Pina Picierno fa riferimento al linguaggio utilizzato da Vittorio Feltri per descrivere la vittima del caso di Alberto Genovese, proprio in occasione del 24 novembre, giornata internazionale dedicata al contrasto alla violenza contro le donne. E sottolinea come una situazione del genere, nel panorama dell’informazione italiana, sia inaccettabile.
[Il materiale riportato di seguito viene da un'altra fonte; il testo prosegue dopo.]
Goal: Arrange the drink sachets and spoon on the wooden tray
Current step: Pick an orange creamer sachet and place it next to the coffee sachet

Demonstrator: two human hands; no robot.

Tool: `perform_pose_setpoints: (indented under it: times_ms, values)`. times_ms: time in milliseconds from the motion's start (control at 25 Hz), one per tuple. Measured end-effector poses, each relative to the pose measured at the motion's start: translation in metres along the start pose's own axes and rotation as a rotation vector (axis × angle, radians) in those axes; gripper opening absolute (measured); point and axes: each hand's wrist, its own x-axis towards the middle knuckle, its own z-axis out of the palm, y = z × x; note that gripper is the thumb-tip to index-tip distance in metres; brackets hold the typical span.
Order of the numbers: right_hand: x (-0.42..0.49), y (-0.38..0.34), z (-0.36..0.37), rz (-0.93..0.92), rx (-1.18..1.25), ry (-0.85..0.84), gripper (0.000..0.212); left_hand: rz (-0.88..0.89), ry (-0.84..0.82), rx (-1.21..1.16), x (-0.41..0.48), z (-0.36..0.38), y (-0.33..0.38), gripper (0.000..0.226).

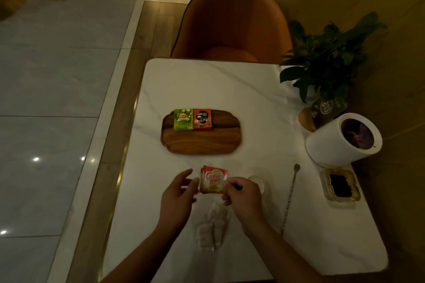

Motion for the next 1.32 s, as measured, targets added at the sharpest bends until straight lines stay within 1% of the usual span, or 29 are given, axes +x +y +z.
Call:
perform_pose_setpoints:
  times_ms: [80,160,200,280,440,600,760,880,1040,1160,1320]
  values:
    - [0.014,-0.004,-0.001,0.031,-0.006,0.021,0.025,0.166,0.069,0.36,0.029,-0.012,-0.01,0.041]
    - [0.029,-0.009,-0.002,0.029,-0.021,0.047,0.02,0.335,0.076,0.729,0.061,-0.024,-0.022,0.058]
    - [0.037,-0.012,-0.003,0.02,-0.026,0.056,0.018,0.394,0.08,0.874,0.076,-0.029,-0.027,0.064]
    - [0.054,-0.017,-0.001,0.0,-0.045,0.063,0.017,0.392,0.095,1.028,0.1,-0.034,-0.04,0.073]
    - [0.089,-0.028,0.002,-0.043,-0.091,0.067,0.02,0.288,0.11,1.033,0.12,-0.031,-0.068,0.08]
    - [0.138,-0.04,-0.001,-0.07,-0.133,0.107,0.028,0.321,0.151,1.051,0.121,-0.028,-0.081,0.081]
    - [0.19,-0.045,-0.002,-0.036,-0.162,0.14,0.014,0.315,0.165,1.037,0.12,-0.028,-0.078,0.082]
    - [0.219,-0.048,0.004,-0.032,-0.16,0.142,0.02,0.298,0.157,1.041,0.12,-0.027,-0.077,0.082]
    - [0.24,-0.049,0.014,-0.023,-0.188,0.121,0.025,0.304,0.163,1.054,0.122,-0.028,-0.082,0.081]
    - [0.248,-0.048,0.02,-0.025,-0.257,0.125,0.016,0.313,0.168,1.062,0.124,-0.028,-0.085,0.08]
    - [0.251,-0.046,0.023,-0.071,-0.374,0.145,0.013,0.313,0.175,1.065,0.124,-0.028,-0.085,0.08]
Per questo, ha deciso di lanciare una petizione su Change.org (la Picierno, lo si ricorda, è stata eletta al parlamento europeo, ma in questo caso si appella ai suoi colleghi eletti alla Camera e al Senato che potrebbero avere competenze in questa materia). La richiesta è ben precisa:

«Chiediamo di modificare il Decreto Legislativo n. 70 del 15 maggio 2017 che disciplina i requisiti di accesso per il contributo pubblico all’editoria, stabilendo che i giornali e gli altri mezzi di comunicazione che usano quotidianamente e senza ritegno un linguaggio misogino, sessista, discriminatorio e di incitamento all’odio non possano accedere ai fondi pubblici per l’editoria».
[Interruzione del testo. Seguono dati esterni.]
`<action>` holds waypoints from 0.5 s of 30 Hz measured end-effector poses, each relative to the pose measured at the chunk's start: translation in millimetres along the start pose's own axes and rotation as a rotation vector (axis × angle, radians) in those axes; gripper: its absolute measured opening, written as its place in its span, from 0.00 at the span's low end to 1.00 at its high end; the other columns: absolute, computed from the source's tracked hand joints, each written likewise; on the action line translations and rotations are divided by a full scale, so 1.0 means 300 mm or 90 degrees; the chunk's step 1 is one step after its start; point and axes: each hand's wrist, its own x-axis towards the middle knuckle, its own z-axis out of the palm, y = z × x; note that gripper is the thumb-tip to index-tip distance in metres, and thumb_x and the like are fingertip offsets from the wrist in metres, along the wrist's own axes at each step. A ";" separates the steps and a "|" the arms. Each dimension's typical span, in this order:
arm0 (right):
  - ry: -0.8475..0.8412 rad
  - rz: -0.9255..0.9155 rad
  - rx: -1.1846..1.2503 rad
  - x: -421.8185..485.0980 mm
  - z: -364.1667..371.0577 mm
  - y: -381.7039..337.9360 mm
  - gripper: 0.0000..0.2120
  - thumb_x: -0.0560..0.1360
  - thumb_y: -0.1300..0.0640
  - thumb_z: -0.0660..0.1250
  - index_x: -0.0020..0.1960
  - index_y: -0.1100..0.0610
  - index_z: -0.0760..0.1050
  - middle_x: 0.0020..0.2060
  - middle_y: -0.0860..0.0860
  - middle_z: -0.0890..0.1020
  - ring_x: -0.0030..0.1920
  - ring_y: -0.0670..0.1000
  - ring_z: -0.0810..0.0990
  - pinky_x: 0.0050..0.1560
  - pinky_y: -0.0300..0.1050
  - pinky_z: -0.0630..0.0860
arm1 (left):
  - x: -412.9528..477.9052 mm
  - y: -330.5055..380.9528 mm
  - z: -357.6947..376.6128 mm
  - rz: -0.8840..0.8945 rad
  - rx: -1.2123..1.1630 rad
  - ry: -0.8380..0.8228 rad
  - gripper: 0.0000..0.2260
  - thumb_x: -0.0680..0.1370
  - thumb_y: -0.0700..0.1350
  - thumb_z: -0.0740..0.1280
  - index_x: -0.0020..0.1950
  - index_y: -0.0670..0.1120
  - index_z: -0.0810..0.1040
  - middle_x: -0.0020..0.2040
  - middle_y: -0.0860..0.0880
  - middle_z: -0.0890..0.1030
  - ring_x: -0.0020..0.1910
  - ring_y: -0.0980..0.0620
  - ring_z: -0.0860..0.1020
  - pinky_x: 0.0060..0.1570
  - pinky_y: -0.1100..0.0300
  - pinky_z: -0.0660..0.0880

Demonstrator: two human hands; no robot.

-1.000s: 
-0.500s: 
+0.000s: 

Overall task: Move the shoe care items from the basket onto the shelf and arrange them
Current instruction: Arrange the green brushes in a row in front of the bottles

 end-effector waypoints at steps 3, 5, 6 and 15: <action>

La petizione è stata firmata anche da altri parlamentari, politici e associazioni a vario titolo e ha come obiettivo il raggiungimento delle 7500 firme (prima soglia di attenzione, che sarà raggiunta a breve, vista la risposta che c’è stata nelle prime ore dopo il lancio della petizione su Change.org). Insomma, quello della Picierno è l’ennesimo appello nei confronti della politica affinché si possa interessare della narrazione della violenza contro le donne da parte dei media italiani. Si ricorda che Libero, in virtù del decreto legislativo citato nella petizione, ha accesso – così come altre testate italiane – a contributi pubblici diretti.